By Tang Lu/Substack

In a rural school in Maharashtra, western India, the air is thick with acrid smoke from burning firewood and the aroma of simmering lentil curry. Women wield long ladles through the haze while small figures strain under government-issued grain sacks. This is India’s public policy miracle captured through my lens—the Mid-Day Meal Scheme.

Every school day, roughly 120 million students aged 6 to 11 in India’s public schools receive a hot, free lunch—a world record by sheer numbers. For over two decades, this program has acted like a magnet, drawing hundreds of millions of children to their desks.

This program did not originate from government foresight but from a 2001 Supreme Court ruling (PUCL v. Union of India). Today, history is repeating itself. On January 30, 2026, India’s Supreme Court once again wielded its judicial power with a solemn declaration: menstrual health is part of the right to life. The Court mandated that all schools across India provide free biodegradable sanitary pads and gender-segregated toilets to female students, ensuring their dignity and right to education.

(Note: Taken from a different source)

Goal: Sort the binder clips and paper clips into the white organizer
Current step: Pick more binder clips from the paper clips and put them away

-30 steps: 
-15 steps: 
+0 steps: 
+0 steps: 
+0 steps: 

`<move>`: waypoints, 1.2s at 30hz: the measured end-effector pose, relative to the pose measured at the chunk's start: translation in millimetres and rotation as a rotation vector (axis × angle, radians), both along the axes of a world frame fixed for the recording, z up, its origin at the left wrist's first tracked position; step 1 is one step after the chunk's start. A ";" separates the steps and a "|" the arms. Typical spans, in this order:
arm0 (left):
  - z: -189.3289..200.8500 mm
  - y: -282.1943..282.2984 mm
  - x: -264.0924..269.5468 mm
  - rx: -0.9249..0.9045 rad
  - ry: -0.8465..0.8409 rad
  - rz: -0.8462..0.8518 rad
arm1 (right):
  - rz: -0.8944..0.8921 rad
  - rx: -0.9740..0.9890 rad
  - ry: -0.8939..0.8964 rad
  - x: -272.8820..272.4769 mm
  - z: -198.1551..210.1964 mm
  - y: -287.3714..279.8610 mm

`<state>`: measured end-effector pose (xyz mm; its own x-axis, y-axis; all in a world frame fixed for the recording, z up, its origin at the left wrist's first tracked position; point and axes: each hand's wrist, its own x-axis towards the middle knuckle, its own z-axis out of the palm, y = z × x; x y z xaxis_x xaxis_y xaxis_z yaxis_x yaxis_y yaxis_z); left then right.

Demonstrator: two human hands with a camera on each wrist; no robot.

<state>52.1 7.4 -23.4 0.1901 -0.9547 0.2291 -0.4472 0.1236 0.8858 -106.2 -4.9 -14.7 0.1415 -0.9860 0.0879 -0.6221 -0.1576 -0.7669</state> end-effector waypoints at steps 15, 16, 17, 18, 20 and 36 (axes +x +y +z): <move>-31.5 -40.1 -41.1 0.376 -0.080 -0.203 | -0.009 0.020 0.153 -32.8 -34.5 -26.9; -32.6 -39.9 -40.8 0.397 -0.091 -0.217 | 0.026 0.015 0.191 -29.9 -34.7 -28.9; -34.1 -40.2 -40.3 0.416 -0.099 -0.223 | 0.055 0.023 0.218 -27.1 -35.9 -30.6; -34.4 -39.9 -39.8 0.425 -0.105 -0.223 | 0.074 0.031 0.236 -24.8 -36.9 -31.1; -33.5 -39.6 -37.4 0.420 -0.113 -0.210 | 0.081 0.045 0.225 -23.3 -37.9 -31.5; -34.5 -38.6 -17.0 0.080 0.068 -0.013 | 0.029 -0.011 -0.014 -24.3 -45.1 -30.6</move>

The justices emphasized: “Dignity cannot be reduced to an abstract ideal; it must manifest in enabling individuals to live free from humiliation, exclusion, or avoidable suffering… In this context, resource scarcity should not become a justification for denying women bodily autonomy.”

The Wall of Taboo: From “Rags and Ashes” to Photographic Humiliation

To understand the depth of this Supreme Court ruling, one must first grasp the brutal reality of India’s “period poverty.” For generations, discussing menstruation has been taboo; menstruating women are considered “dirty” and “impure,” often excluded from social and religious activities.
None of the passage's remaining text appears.